**EXERCISE DIRECTIONS**
Word for word, restate the line containing "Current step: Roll" and all the lines that come after it in the entries below. Include nothing from before it.

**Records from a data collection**
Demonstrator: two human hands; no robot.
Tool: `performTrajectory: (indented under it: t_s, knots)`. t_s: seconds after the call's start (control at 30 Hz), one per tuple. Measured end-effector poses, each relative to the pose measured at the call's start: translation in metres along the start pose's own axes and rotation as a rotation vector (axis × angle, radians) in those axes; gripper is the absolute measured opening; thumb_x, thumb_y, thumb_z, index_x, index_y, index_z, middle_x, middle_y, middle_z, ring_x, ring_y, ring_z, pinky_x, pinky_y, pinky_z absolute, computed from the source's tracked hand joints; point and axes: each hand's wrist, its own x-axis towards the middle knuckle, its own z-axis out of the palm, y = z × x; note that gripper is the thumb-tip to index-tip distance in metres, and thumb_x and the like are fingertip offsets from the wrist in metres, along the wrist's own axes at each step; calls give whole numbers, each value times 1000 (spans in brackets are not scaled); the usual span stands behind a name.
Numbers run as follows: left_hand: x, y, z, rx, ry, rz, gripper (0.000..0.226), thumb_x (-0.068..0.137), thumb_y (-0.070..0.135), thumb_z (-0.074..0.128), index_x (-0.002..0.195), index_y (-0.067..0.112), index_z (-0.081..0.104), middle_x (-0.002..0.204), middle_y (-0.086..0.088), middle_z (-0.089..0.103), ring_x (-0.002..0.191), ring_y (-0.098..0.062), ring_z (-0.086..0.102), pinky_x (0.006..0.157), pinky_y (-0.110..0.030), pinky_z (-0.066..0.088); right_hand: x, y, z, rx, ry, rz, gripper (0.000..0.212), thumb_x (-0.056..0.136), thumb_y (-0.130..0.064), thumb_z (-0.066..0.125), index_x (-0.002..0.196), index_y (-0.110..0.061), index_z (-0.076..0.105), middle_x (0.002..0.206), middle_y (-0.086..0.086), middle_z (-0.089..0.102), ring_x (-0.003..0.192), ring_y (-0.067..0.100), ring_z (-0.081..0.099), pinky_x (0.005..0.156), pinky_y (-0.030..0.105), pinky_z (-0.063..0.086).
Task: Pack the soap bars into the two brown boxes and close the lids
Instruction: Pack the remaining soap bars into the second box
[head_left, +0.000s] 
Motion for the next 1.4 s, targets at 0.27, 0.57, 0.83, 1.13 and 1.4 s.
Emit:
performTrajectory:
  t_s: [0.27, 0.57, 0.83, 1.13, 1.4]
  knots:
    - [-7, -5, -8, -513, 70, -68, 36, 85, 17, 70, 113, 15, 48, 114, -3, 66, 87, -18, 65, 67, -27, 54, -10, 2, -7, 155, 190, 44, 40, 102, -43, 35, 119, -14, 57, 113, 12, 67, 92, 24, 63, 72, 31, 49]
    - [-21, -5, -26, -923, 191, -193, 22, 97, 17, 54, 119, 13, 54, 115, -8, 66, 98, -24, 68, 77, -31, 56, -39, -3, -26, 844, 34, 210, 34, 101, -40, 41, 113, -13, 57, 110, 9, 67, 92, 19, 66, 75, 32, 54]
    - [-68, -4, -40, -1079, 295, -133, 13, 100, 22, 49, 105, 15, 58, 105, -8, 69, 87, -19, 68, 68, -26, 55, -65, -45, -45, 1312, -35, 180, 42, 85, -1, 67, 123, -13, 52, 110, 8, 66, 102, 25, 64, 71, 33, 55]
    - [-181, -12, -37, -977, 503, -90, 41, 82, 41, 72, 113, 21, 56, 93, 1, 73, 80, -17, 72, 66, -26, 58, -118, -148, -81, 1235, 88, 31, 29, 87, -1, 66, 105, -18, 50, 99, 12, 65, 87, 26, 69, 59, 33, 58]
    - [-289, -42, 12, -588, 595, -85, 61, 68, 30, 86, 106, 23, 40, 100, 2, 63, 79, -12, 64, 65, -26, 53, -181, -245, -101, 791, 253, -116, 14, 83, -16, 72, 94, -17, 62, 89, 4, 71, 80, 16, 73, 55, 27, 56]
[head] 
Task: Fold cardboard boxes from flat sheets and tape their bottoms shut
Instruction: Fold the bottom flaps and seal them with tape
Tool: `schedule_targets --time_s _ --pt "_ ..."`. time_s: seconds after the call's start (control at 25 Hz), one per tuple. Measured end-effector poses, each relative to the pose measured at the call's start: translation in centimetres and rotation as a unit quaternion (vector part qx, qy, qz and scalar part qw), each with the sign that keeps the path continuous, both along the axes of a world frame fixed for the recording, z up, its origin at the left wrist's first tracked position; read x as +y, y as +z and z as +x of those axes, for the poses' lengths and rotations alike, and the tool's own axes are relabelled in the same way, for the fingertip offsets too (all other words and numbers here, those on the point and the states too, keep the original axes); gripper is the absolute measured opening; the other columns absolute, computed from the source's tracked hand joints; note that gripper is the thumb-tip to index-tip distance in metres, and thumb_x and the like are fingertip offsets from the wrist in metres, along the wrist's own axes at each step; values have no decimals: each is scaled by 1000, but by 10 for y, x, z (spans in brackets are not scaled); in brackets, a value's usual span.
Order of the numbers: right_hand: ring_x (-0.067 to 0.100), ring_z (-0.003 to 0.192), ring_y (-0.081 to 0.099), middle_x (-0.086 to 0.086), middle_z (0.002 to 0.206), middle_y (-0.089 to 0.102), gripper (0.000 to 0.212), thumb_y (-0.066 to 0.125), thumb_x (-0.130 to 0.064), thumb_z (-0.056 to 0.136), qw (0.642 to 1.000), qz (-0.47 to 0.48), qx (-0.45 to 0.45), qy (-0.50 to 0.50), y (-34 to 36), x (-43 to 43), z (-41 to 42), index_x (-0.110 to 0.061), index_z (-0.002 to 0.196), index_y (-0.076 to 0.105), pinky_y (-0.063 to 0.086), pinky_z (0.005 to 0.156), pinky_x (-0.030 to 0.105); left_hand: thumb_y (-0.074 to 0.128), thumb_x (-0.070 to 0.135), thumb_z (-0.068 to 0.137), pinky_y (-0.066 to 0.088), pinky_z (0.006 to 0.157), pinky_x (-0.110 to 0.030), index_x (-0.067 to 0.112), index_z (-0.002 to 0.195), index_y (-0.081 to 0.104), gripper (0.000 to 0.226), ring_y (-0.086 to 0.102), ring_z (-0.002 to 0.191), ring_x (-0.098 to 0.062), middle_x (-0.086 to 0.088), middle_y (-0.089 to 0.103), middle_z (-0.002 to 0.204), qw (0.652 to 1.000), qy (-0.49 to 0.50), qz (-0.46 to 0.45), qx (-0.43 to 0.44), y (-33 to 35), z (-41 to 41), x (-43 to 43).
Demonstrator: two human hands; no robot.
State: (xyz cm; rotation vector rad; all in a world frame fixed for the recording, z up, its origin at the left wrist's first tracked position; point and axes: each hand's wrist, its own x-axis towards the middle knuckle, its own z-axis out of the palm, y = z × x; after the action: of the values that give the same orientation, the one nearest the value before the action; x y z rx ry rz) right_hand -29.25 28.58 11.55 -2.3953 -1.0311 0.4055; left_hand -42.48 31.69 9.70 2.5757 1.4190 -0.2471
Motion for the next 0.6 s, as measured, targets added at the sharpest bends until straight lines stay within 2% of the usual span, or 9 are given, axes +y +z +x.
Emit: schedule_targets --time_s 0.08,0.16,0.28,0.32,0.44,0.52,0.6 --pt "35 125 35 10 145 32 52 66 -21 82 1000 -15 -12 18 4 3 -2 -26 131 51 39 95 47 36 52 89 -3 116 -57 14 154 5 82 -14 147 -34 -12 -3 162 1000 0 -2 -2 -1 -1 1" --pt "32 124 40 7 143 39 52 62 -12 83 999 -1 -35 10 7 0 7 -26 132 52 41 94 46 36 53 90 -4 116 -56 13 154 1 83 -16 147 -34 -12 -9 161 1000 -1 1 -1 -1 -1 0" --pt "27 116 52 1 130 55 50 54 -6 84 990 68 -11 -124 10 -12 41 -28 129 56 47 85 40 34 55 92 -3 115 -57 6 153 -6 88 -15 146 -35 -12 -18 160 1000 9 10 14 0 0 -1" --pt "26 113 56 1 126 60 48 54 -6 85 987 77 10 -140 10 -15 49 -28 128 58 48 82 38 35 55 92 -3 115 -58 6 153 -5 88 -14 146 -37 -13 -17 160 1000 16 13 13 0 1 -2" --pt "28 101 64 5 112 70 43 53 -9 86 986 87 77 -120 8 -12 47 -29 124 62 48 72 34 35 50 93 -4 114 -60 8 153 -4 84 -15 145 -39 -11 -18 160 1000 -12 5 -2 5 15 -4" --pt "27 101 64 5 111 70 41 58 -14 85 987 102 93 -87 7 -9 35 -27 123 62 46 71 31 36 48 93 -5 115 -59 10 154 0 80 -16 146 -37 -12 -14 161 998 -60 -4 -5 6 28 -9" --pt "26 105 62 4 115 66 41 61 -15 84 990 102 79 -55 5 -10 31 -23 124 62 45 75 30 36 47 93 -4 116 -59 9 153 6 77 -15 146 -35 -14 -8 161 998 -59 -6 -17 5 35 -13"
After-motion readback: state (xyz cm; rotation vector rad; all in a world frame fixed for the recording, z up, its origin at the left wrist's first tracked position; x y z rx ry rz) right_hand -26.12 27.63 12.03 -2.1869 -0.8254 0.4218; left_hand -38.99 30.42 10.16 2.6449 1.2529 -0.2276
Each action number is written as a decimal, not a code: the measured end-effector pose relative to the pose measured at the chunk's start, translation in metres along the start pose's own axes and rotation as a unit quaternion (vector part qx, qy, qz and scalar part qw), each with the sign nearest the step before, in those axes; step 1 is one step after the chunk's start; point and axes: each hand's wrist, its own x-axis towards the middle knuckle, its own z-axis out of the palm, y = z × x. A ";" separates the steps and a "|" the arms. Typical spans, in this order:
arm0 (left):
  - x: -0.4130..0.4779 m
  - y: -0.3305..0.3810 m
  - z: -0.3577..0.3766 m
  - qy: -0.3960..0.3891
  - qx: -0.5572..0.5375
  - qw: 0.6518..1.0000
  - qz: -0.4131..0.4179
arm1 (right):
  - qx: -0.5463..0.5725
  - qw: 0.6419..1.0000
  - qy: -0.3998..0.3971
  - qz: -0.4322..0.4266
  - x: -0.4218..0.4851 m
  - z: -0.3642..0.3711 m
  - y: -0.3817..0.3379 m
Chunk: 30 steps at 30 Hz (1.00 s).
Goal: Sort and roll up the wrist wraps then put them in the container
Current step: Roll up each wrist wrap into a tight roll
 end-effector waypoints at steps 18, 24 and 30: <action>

**FINISHED TASK**
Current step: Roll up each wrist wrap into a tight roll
 end-effector waypoints at steps 18, 24 and 30: <action>

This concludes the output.